Update 08/04/2019: There’s a follow-up post on this topic: Epic Cards: free Power-Up for tracking work across multiple Trello boards
Figuring out the best way to manage your projects with Trello requires some creativity. There are no projects, features, or epics in Trello. Instead, you have cards, lists, and boards. But usually that's just enough to create a workflow to match your needs.
With a single board, you organise your cards into lists. That's straightforward. But what to do when you have more lists than can conveniently fit on a single Trello board? You split them into multiple boards of course. One of the great features of Trello is that it's really easy to create a new board whenever you need one. However, it can also be a double-edged sword as you may have trouble keeping track of all your boards. Which of your boards are currently active? Which of them contain cards that are relevant for you right now?
Choosing the right structure depends on a couple of factors. Do you have a single team or multiple teams? Are you working on one or multiple projects at once? In this post, I'll share a few different ways to structure your work over multiple boards.
One planning board, one development board
In the simplest case you have one board where you work, and another board where you plan your work.
New ideas and feature requests are added first to the planning board. Once a card is ready for work, it is moved to the development board. This way you can keep your development board focused on tasks that are currently being worked on and avoid cluttering it with low priority items. If you work on multiple projects at once, you can use labels to associate cards with a specific project, and use Trello's filtering feature to show only cards belonging to a specific project.
Multiple planning boards, one development board
If you have a lot of work to plan, your planning board may become unmanageable with too many cards and lists on it. Rather than adding yet another list, you might as well split your planning to multiple boards.
In this setup, you split your planning to separate boards by projects, themes, epics, or whatever you want to call them. The idea is that related cards sit on the same board, and unrelated cards sit on separate boards. Cards are moved from planning boards to a single development board when they are ready for work.
So how do you know when one board is not enough to hold all your cards? Usability-wise, a good Trello board is one that doesn't require a lot of horizontal or vertical scrolling. You should be able to see most of the cards without scrolling. As a rule of thumb, if you have more than ten lists on a single board, consider splitting it.
One planning board, multiple development boards
What if it's the development board that is getting too crowded? That might happen if you are working on multiple projects at once, or have multiple teams working on multiple projects. Then it's time to split your development work to multiple boards.
In this setup, your planning board is likely to have only high level tasks on it. Tasks are sliced to multiple cards on the development boards when they are ready for work.
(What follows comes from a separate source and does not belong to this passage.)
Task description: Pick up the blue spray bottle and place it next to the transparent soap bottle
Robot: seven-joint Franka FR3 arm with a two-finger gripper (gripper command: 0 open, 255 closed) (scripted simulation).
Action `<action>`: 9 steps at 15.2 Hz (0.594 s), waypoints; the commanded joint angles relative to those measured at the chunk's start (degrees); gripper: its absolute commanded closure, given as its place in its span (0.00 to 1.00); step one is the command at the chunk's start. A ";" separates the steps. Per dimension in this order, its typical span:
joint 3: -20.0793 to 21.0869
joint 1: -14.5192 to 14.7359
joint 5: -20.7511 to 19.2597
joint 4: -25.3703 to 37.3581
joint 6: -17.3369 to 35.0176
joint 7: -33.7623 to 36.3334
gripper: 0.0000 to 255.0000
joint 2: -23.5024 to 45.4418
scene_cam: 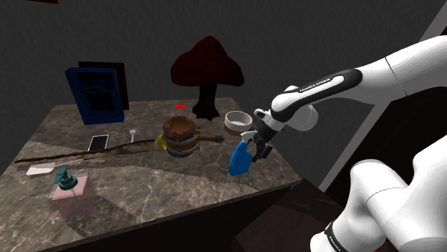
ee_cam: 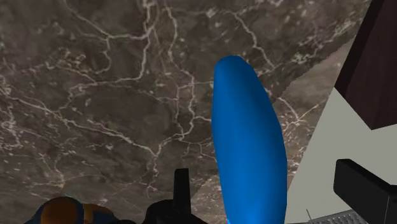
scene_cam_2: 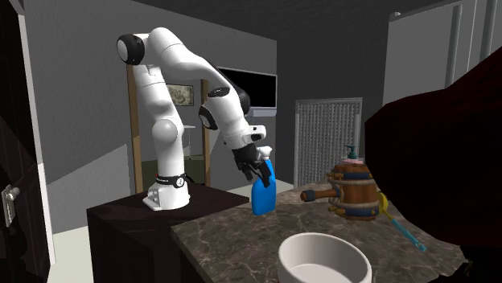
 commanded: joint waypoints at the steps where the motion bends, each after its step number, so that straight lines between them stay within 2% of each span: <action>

Therefore, each card in the planning board corresponds to one whole development board. Your planning board provides a high level view on all the work that needs to be done while the development boards contain the low level tasks that need to be completed to get the work done. In terms of agile development, your planning board contains epics, features, or stories, and each development board consists of individual tasks related to that that higher level concept.
This is a good setup if you're working on multiple projects at once, or if you have multiple teams working on separate features. Whenever all the cards are completed on a development board, you mark the corresponding card as done in your planning board.
Multiple planning boards, multiple development boards, one portfolio board
If you're lucky enough to have lots of people working on lots of projects or features, none of the previous models may provide enough structure and isolation. A single board cannot hold all your planning or development work. That's when you need to introduce multiple planning boards and multiple development boards.
In this setup you plan your work on multiple boards, which feed tasks to multiple development boards. While this setup provides the most structure, it can be difficult to stay on track with what's going on in all your projects. That's when you can create a separate portfolio board to track your projects on a higher level. Each card on this board correspond to a project. Each project has their own planning board which feed cards to development boards. This setup is suitable if you have multiple teams working on multiple projects.
Organising work with Trello can be confusing as there are no strict rules on how you should use lists and boards. Each team and organisation needs to figure it out themselves. The best way for your team to use Trello may not be the best way for someone else. So you need a bit of creativity in setting up your own workflow with Trello. When you run out of space on a single Trello board, you can always introduce more boards as we've shown in this post.
But you're not limited to these four examples. Take them as an inspiration and come up with your mixture. If you do, I'd like to hear about it in the comments. What type of setup works best for you?